TASK INSTRUCTIONS: For every line in the material below that holds "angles", report the line.

DATA BELOW:
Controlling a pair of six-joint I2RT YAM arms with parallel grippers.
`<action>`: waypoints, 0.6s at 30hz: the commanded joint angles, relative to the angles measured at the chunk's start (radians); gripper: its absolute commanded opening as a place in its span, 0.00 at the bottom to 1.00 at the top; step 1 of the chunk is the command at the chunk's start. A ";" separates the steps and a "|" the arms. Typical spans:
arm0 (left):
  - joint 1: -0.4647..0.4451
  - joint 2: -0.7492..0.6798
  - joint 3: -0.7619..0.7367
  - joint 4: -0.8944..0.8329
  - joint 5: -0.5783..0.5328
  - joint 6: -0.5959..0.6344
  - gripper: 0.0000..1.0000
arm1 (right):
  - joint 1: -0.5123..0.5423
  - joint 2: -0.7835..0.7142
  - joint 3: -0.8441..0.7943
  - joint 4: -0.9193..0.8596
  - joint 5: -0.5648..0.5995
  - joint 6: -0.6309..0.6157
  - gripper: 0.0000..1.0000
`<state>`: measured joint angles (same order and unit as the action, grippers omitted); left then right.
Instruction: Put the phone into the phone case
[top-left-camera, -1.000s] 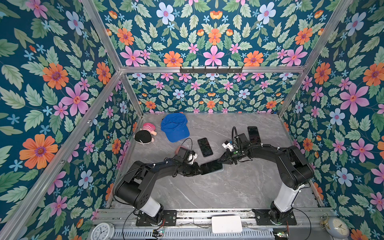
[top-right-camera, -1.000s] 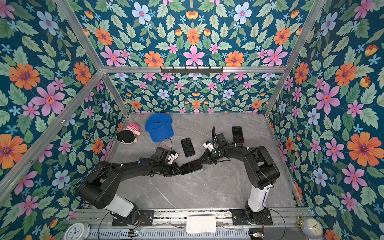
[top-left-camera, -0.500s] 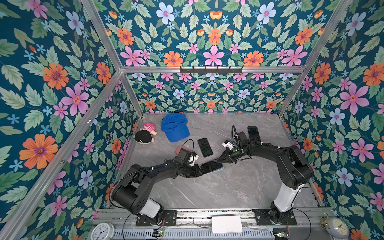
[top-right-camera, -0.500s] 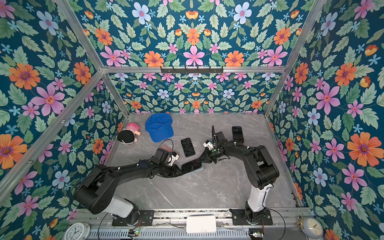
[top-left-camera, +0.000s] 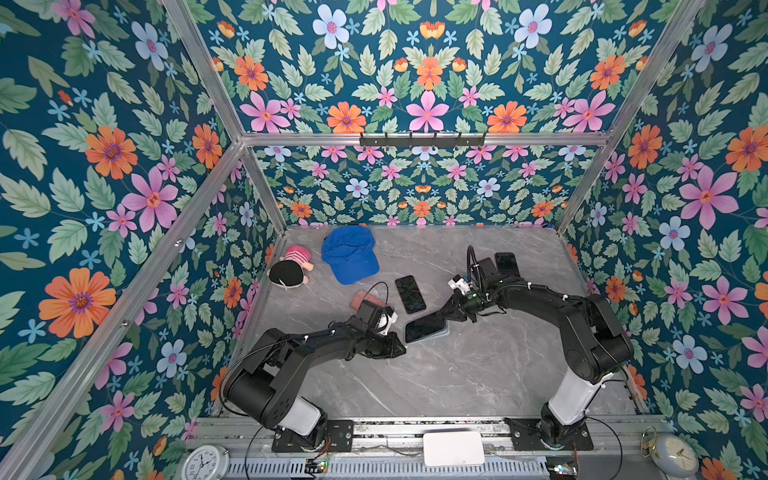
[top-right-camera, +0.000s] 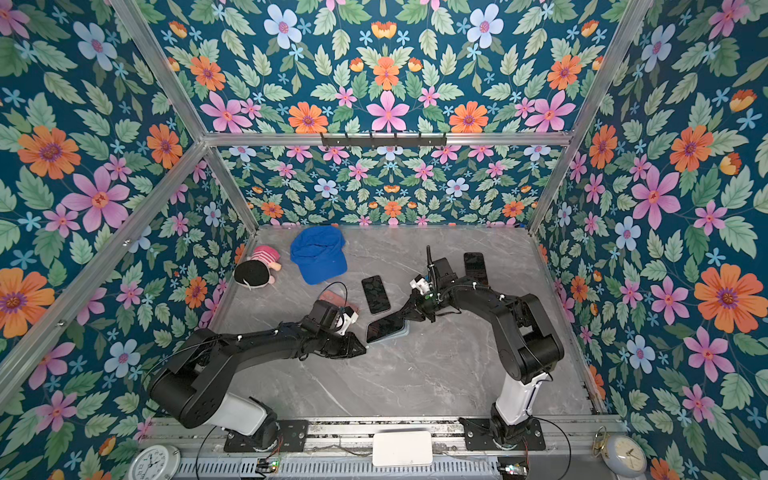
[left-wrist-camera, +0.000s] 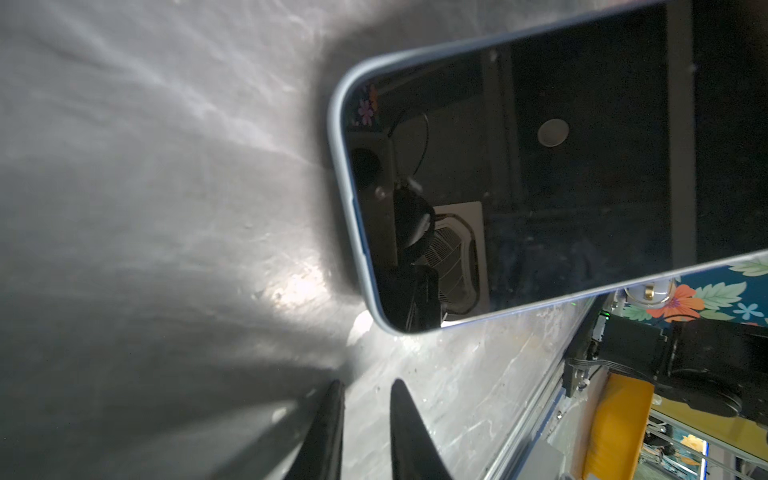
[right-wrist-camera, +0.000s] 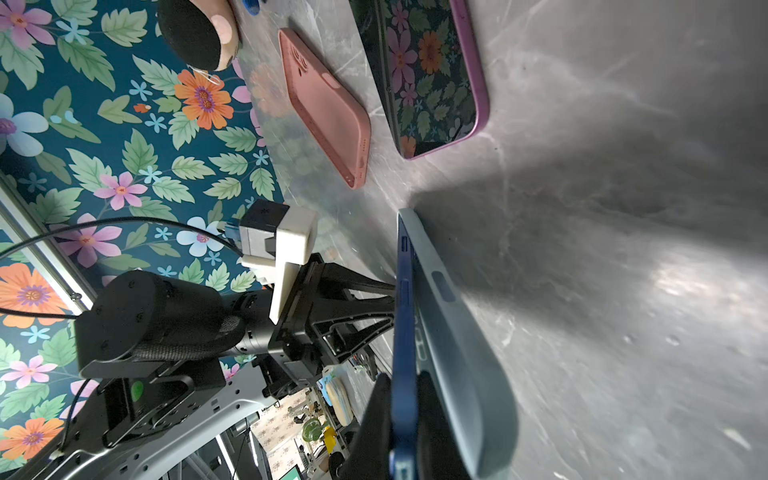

SOLUTION TO THIS TASK:
`<action>`: waypoints, 0.6s at 30hz: the commanded joint angles, relative to the angles measured at the chunk's start (radians); gripper: its absolute commanded opening as a place in its span, 0.00 at the bottom to 1.00 at the top; step 1 of the chunk is the command at the chunk's start. A ";" separates the steps and a "|" the arms. Typical spans:
`<state>`: measured joint angles (same order and unit as the action, grippers omitted); left then right.

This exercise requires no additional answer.